The last objects on the floor
By the end, only a few items remained. A lamp was secured. A tools bag was grouped with a box. Loose bits went to the bin. The room could be crossed without dodging obstacles. The big worries did not vanish, but the clear floor proved something solid: even on a bad day, action is possible, and that proof steadies the mind.
Conclusions
Small truths work
Short, believable sentences beat grand promises when energy is low. They make room to act.
Space shapes the nervous system
A clear floor does not fix money or work, but it lowers the load on the senses. Calm space supports a calmer mind.
People over software
When thoughts turn dark, services with human listeners matter most. Digital tools can help in the gaps, not at the centre.
Survival, piece by piece
The day did not end perfect. It ended with a safer room, a few grounded lines, and numbers and sites that connect one person to a wider net of care.
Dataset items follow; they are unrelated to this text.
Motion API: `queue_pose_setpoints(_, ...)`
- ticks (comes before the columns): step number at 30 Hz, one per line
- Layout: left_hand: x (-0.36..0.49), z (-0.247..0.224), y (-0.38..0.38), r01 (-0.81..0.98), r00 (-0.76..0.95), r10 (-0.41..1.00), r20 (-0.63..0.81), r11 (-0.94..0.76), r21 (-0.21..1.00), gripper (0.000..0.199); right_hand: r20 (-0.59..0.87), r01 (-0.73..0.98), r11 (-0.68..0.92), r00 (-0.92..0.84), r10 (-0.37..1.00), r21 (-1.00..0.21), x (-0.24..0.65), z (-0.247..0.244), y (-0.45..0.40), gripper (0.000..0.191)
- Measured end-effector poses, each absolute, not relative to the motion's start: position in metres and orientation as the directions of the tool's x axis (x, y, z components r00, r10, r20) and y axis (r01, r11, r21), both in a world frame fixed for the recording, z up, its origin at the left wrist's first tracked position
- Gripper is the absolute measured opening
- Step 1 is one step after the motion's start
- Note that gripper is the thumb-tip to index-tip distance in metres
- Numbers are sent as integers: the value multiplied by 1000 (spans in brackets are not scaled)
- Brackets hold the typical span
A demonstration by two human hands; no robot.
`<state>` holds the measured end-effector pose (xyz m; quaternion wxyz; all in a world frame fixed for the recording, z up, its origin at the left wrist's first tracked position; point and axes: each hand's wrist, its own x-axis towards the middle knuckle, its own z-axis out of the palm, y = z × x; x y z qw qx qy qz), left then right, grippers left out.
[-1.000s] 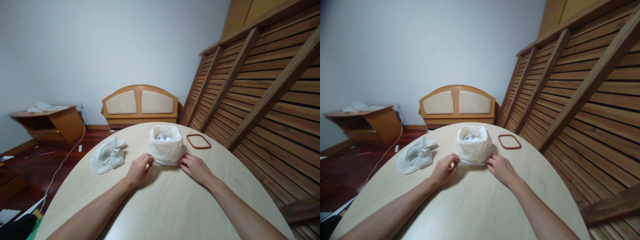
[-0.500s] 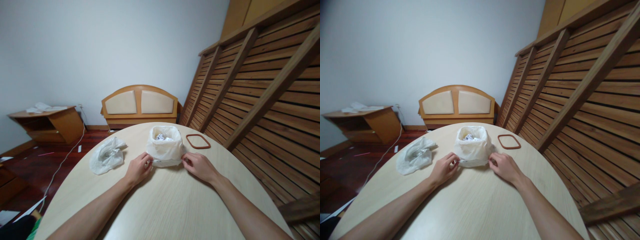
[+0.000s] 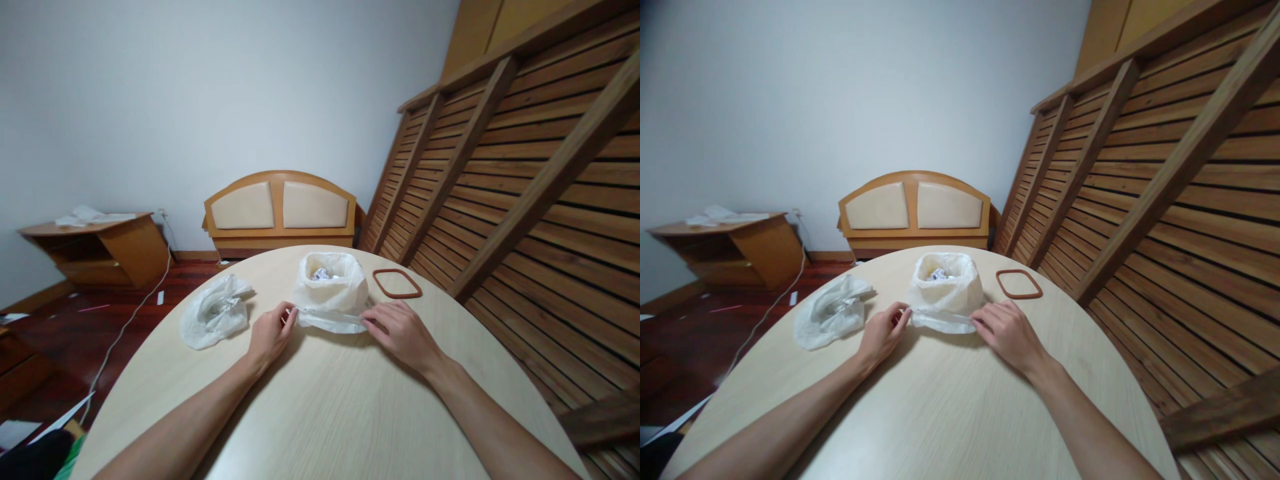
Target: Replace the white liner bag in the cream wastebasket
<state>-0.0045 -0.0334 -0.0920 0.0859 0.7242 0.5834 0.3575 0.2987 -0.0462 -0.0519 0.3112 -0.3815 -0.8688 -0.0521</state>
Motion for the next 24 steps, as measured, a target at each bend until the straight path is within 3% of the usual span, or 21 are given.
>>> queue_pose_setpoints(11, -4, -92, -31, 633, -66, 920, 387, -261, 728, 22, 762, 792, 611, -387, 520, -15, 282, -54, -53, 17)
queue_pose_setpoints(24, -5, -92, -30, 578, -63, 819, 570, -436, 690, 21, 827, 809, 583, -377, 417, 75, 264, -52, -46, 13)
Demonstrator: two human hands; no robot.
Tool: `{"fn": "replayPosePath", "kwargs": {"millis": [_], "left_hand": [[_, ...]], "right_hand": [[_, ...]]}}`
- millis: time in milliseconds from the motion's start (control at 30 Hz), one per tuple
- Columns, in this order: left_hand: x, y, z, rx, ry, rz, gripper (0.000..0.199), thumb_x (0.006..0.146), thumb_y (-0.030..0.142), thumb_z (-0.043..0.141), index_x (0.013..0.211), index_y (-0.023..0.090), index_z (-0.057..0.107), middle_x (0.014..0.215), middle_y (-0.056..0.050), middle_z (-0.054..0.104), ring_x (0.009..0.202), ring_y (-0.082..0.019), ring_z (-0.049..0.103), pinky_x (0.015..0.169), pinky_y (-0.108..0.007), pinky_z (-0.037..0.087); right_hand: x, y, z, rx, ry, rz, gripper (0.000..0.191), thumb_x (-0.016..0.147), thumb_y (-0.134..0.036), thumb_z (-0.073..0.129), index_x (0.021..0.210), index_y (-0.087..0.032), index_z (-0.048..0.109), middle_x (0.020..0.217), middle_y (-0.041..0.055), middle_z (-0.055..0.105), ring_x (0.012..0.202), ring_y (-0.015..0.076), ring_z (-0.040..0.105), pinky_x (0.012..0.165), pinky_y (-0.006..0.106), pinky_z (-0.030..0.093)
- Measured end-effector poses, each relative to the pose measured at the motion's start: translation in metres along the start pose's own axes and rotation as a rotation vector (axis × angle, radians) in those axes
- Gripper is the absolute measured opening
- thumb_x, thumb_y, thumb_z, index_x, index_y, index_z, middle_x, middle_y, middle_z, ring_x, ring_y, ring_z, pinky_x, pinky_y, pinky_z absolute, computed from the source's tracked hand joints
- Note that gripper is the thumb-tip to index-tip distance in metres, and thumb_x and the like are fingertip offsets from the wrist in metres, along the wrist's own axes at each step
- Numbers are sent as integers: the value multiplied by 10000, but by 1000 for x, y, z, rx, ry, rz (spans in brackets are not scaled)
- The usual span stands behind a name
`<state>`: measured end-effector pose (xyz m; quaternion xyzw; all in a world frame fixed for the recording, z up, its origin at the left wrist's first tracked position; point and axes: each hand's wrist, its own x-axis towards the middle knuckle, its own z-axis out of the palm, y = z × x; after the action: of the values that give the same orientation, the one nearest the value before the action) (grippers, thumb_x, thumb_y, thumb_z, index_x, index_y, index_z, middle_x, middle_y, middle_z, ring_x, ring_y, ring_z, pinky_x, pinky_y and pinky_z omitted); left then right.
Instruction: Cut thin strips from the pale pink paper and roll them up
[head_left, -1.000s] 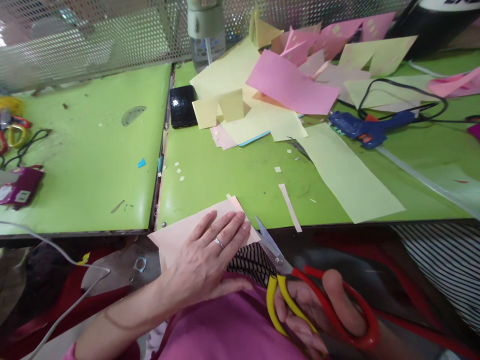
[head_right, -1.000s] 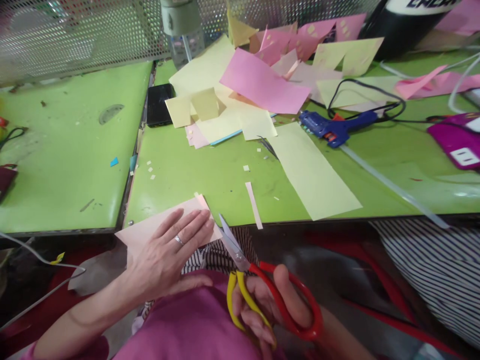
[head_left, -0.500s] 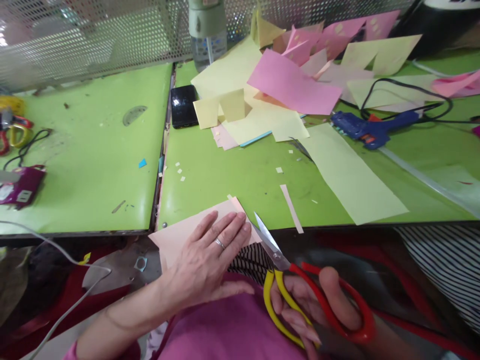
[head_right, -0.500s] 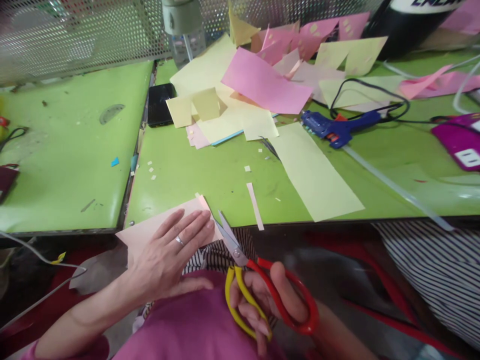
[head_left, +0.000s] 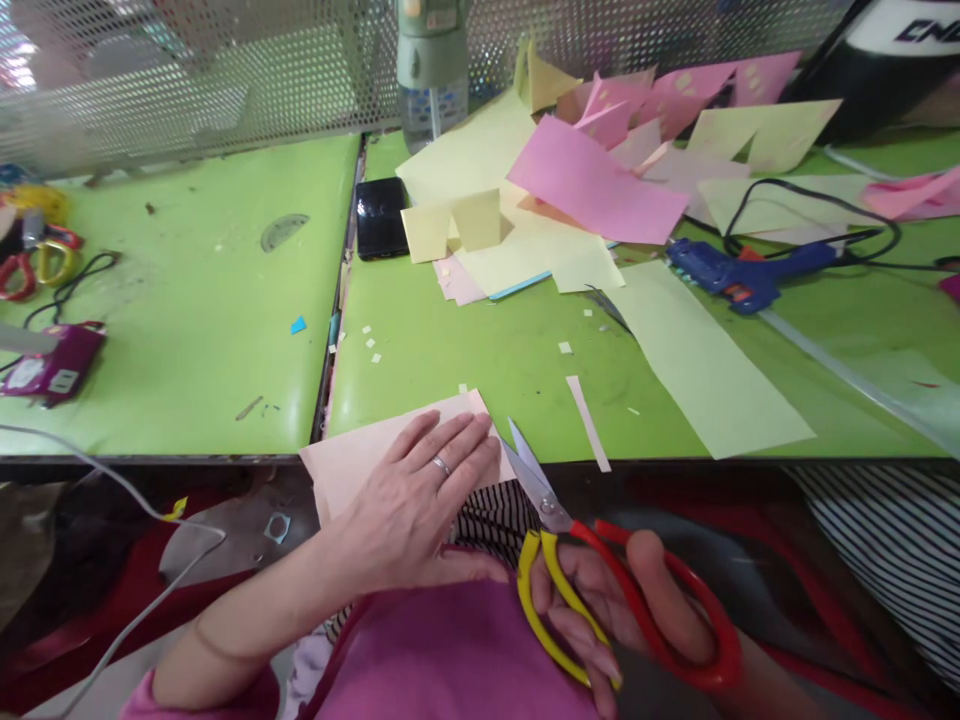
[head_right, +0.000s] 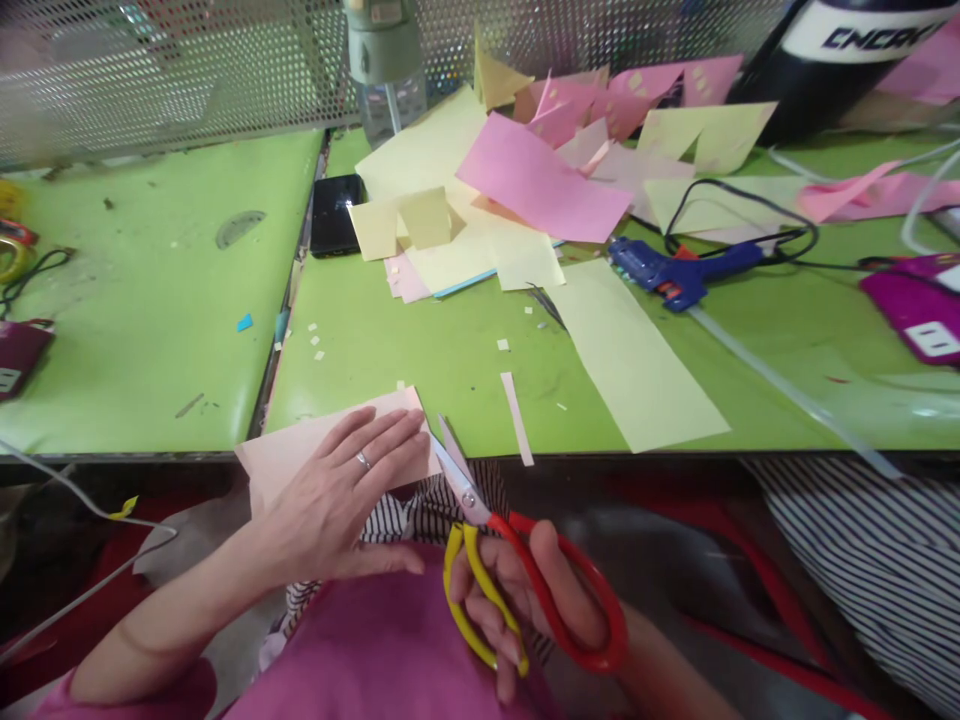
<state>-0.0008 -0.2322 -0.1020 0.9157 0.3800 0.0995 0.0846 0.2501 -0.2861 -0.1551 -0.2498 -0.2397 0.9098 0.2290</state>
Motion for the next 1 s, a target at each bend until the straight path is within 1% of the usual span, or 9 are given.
{"fn": "replayPosePath", "kwargs": {"millis": [133,233,300,400,533,667,767,867,1000], "left_hand": [[-2,-4,2,26,-19,30,932,849,786,345,1482,103,314,1553,-165,337,1475,-267,235,1210,-457,186],[-3,-6,3,41,-25,42,951,847,790,335,1494,94,296,1570,-161,300,1475,-272,231,1212,-457,176],[-4,-6,3,52,-23,46,955,848,788,335,1498,91,288,1577,-158,287,1474,-275,232,1214,-454,166],[-3,-6,3,56,-18,48,956,846,794,321,1494,92,301,1575,-159,291,1469,-282,245,1211,-456,174],[-3,-5,3,58,-13,49,937,855,781,335,1492,94,305,1575,-161,289,1472,-284,238,1208,-459,187],[-3,-6,3,53,-10,49,944,848,784,345,1490,93,309,1574,-162,290,1471,-285,239,1207,-462,193],[-4,-6,3,55,-6,35,960,841,794,338,1495,92,299,1579,-156,281,1470,-281,243,1215,-462,161],[-3,-6,2,50,-5,25,960,842,795,335,1502,99,284,1583,-146,275,1472,-271,241,1220,-452,133],[-2,-4,-1,7,-21,5,1009,815,828,303,1511,100,263,1567,-146,320,1464,-260,263,1217,-437,154]], "right_hand": [[3,-3,6,-18,22,-32,907,706,-917,267,996,-132,619,618,-27,475,402,72,465,398,209,510],[3,-2,7,-28,-8,-11,912,680,-930,283,983,-140,622,612,-25,480,412,78,472,408,221,522],[3,-1,7,-14,-2,-12,906,686,-928,279,975,-141,623,608,-25,479,414,76,468,416,219,526],[2,-1,7,0,26,-27,884,712,-911,272,960,-142,627,612,-26,477,403,66,461,412,207,519],[3,-1,6,-5,4,-23,894,686,-925,287,945,-140,628,617,-29,470,402,72,463,401,228,521],[6,-2,7,-7,15,-40,903,696,-923,253,952,-139,622,626,-32,455,403,65,438,397,238,521],[9,-4,8,1,-27,-26,914,721,-910,213,946,-123,619,649,-24,455,431,63,426,424,257,539],[10,-7,7,3,-52,-11,878,751,-888,250,945,-113,615,653,-24,453,441,59,420,440,267,546],[9,-4,1,15,-41,14,873,716,-907,303,932,-123,621,646,-22,472,423,56,434,444,271,552]]}}
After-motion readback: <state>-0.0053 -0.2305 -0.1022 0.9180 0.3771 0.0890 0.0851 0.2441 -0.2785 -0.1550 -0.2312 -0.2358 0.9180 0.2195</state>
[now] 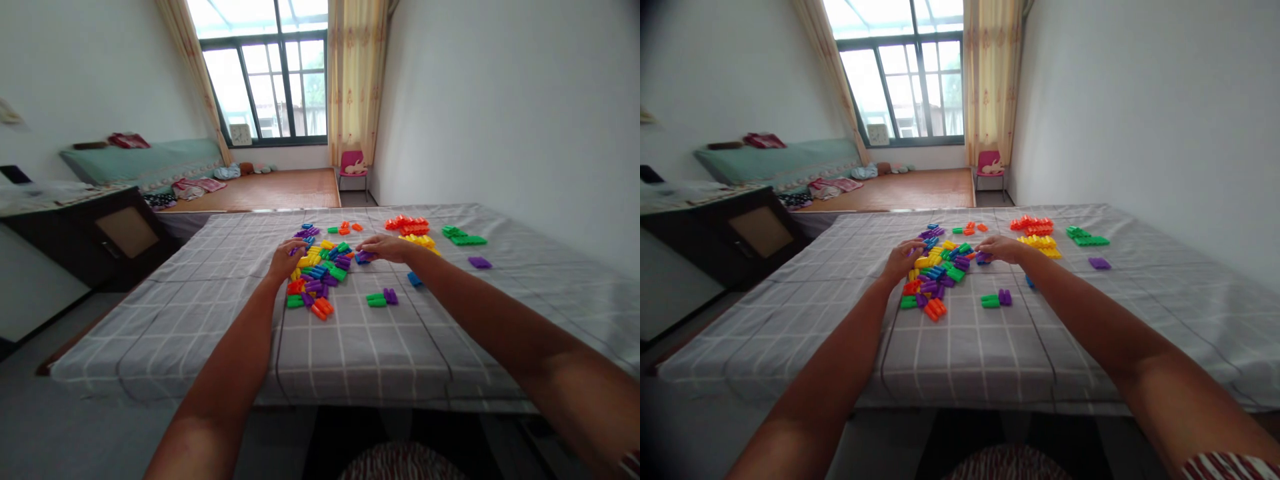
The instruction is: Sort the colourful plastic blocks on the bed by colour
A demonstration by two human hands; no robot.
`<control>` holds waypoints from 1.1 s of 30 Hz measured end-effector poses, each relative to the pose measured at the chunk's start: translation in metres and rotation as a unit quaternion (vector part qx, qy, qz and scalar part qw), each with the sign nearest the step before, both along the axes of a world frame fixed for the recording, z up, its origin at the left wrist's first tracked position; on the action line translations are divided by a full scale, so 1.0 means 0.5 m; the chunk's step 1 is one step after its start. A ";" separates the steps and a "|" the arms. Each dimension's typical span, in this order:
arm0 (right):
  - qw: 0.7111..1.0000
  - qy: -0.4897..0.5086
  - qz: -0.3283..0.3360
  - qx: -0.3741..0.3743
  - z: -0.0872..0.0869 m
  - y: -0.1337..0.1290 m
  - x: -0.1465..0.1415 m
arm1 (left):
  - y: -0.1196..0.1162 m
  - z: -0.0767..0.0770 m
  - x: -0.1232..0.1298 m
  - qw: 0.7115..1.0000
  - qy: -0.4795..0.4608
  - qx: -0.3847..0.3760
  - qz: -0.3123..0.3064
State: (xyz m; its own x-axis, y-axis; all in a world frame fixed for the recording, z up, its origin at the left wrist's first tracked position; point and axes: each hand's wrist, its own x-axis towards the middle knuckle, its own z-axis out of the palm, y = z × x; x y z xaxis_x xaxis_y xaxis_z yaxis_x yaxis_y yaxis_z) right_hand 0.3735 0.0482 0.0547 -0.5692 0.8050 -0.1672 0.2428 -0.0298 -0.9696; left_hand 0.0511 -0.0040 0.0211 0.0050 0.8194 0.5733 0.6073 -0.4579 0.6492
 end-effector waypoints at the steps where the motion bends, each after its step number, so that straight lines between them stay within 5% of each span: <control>1: 1.000 0.024 0.005 -0.011 0.004 0.000 0.023 | 0.001 -0.001 -0.009 1.000 -0.001 -0.001 0.023; 5: 0.997 0.071 0.008 0.003 0.017 -0.002 0.136 | 0.003 -0.005 -0.051 0.994 0.001 -0.018 0.106; 8: 0.983 0.103 -0.125 0.082 0.024 0.012 0.255 | 0.004 -0.005 -0.075 0.987 0.018 -0.026 0.157; 10: 0.946 0.108 -0.274 0.136 0.019 0.027 0.355 | 0.006 -0.007 -0.083 0.983 0.029 -0.028 0.177; 13: 0.849 0.031 -0.500 0.172 -0.015 0.040 0.510 | 0.011 -0.011 -0.088 0.977 0.047 -0.037 0.203; 15: 0.799 -0.053 -0.572 0.178 -0.055 0.037 0.592 | 0.015 -0.014 -0.091 0.972 0.067 -0.049 0.222; 21: 0.763 -0.283 -0.545 0.200 -0.158 0.014 0.672 | 0.020 -0.023 -0.099 0.955 0.140 -0.091 0.243; 28: 0.739 -0.380 -0.504 0.238 -0.160 0.002 0.670 | 0.012 -0.019 -0.099 0.955 0.163 -0.096 0.227; 33: 0.766 -0.374 -0.452 0.262 -0.165 -0.008 0.665 | 0.011 -0.018 -0.094 0.956 0.161 -0.104 0.220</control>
State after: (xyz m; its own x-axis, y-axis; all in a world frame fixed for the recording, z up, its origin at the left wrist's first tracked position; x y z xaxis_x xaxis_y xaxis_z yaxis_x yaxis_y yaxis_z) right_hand 0.7061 0.0443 -0.0280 0.3569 0.8824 0.3067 0.8466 -0.1668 -0.5054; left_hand 0.0039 0.0015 0.0123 -0.2175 0.8789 0.4246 0.8957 0.0069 0.4447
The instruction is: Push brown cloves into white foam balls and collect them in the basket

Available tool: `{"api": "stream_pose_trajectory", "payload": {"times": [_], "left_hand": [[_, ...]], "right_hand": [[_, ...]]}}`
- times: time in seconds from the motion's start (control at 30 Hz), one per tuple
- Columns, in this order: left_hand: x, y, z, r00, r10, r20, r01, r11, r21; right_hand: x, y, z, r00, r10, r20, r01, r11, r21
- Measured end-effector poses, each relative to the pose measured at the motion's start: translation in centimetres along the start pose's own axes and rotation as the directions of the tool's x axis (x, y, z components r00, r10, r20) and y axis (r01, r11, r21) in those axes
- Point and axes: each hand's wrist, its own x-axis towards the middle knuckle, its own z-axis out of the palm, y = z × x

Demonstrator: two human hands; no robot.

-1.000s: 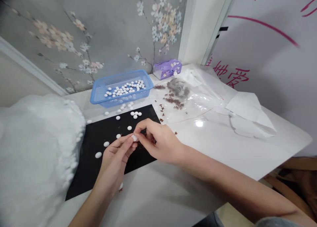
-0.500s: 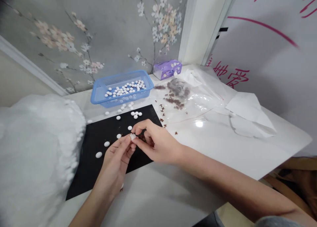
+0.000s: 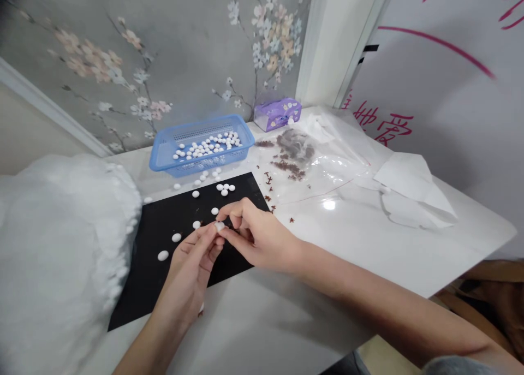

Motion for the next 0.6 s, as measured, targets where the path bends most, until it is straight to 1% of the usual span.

That is enough to keep going.
Sources
[1] 113 Zelfmoordpreventie (official English page): free, anonymous phone and chat support in the Netherlands. https://www.113.nl/english
[2] De Luisterlijn (official homepage): national listening line with 24/7 phone support and daytime/evening chat. https://www.deluisterlijn.nl/
[3] De Luisterlijn (contact and hours): phone 088 0767 000; chat available daily during set hours. https://www.deluisterlijn.nl/over-de-luisterlijn/contact.html
[4] 7 Cups (official site): volunteer listeners and online therapy options. https://www.7cups.com/
[5] Wysa (official site): AI-guided self-help and mood support. https://www.wysa.com/
[6] World Health Organization publication: Doing What Matters in Times of Stress (illustrated stress guide). https://www.who.int/publications-detail-redirect/9789240003927
[7] World Health Organization YouTube (single verified video): Doing What Matters in Times of Stress: An Illustrated Guide. https://www.youtube.com/watch?v=E3Cts45FNrk
[8] Dutch government contact listing for 113 (institutional overview). https://www.rijksoverheid.nl/contact/contactgids/stichting-113-zelfmoordpreventie
Appendix
Apps and AI companions
Digital services such as Wysa and 7 Cups that provide text-based support, self-help tools and mood tracking. Useful between calls; not for emergencies.
Chaos
A state where many worries collide and the room reflects that overload. Order returns by shrinking tasks to the smallest possible step.
De Luisterlijn
A nationwide listening line in the Netherlands. Phone is open day and night; chat is open during the day and evening. Anonymous, confidential, non-judgmental.
Grounding actions
Simple sensory tasks that bring attention to the present—naming what is seen, touched or heard—to slow panic and restore control.
Micro-anchors
Short lines that are true and repeatable under stress, such as “Not everything needs a reaction” and “An error lasts a moment.”
Room reset
A focused push to clear the floor, group scattered items and create one calm corner. A visible signal of safety and control.
Support lines in the Netherlands
Public services including 113 Zelfmoordpreventie and De Luisterlijn that provide free, confidential help by phone and chat so people are not alone with heavy thoughts.